The New Table of Contents

→ Doctoral programs begin on p. 20
→ Masters programs begin on p. 38
→ Baccalaureate programs begin on p. 74
→ Associates programs begin on p. 110

Extracting and Sharing the Data

I wanted to extract the data from the pdf to:

  • Examine some patterns that were beyond the scope of the original study
  • See what else could be gleaned from the AAUP’s existing, well-formatted, data
  • Prepare data for comparison with more recent data from IPEDS and other sources

I extracted the Baccalaureate data from the pdfs into a spreadsheet [Baccal_Pages_AAUPContingentFacultyIndex2006].

The spreadsheet is also now publicly available in Google Fusion Tables.

I document my extraction process below in case these steps prove useful to other extraction and sharing efforts.

Things that didn’t work

A. Copy paste from pdf to Excel resulted in all data in one column :(
B. Export to XML resulted in a muck of code :(

Things that did work

Using Adobe Acrobat Pro (I’m still on version 9.0)…
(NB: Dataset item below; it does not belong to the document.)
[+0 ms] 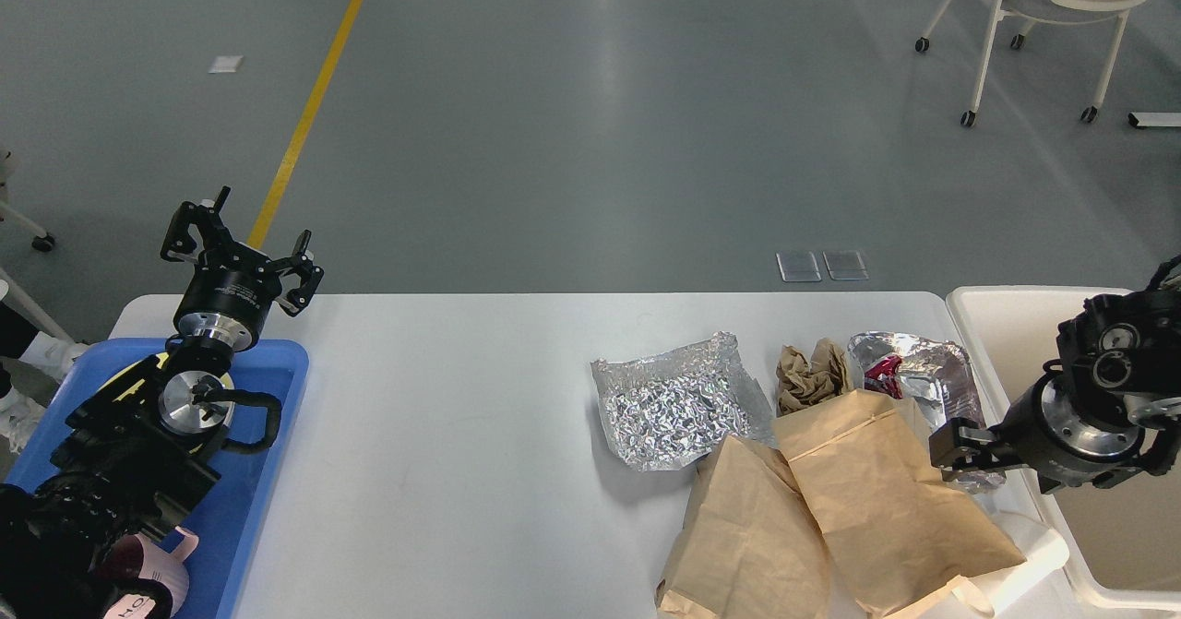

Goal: Tidy desktop
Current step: 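Grasp the brown paper bag nearest the bin with the right gripper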

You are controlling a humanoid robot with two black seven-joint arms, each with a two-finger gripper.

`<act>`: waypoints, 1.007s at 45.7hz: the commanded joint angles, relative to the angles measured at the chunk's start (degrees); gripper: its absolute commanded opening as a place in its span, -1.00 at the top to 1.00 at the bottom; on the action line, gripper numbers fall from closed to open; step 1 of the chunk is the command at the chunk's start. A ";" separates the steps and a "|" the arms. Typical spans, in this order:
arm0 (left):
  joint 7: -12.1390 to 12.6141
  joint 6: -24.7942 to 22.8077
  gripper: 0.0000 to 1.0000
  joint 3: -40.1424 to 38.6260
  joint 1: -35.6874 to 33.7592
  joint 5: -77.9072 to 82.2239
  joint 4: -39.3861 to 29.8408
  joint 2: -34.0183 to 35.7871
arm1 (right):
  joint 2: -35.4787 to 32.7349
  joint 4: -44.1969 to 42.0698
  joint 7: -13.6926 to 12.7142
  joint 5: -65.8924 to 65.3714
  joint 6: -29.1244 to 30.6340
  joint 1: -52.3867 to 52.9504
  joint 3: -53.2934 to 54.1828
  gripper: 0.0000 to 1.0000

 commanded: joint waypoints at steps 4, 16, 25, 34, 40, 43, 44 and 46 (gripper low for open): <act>0.00 -0.03 -0.99 -0.06 0.00 0.00 0.00 0.00 | -2.99 -0.17 1.20 -0.02 -2.41 -8.06 8.71 -0.84; 0.00 -0.03 -0.99 -0.06 0.00 0.00 0.00 0.00 | -5.10 -0.17 1.28 0.69 -2.15 -7.45 12.58 -0.85; 0.00 -0.03 -0.99 -0.06 0.00 0.00 0.00 0.00 | -6.95 0.36 1.28 0.69 -1.45 -6.75 13.72 -0.86; 0.00 0.06 -0.99 -0.06 0.00 0.00 0.00 0.00 | -6.42 0.18 1.37 -0.45 -1.89 -9.64 13.64 -0.84; 0.00 -0.03 -0.99 -0.06 0.00 0.00 0.00 0.00 | -6.16 -0.35 1.37 -3.53 -3.38 -14.56 13.99 -0.78; 0.00 -0.03 -0.99 0.03 0.00 0.00 0.00 0.00 | -6.16 -0.35 1.37 -4.23 -5.40 -16.67 14.34 -0.76; 0.00 0.06 -0.99 -0.06 0.00 0.00 0.00 0.00 | -6.16 -0.35 1.37 -4.23 -6.01 -17.37 14.43 -0.73; 0.00 0.06 -0.99 -0.06 0.00 0.00 0.00 0.00 | -6.07 -0.52 1.37 -4.32 -7.33 -18.78 14.86 -0.66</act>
1. Extract the desired page(s) that contain(s) the table data you want

2. From your new pdf of extracted pages you can either…

…Export the pdf to HTML, Open Excel, import the HTML file

OR

…Save the pdf as “tables in Excel.” This produces an XML file that Excel can read [recommended]

3. Manually move the data into a single sheet using copy/paste because each page will appear on a separate sheet in the same workbook.

4. To delete formatting, save the excel file as .csv and then reopen the .csv file in Excel or another analysis program. This will allow you to use filtering and sorting functions without running into errors due to merged table cells.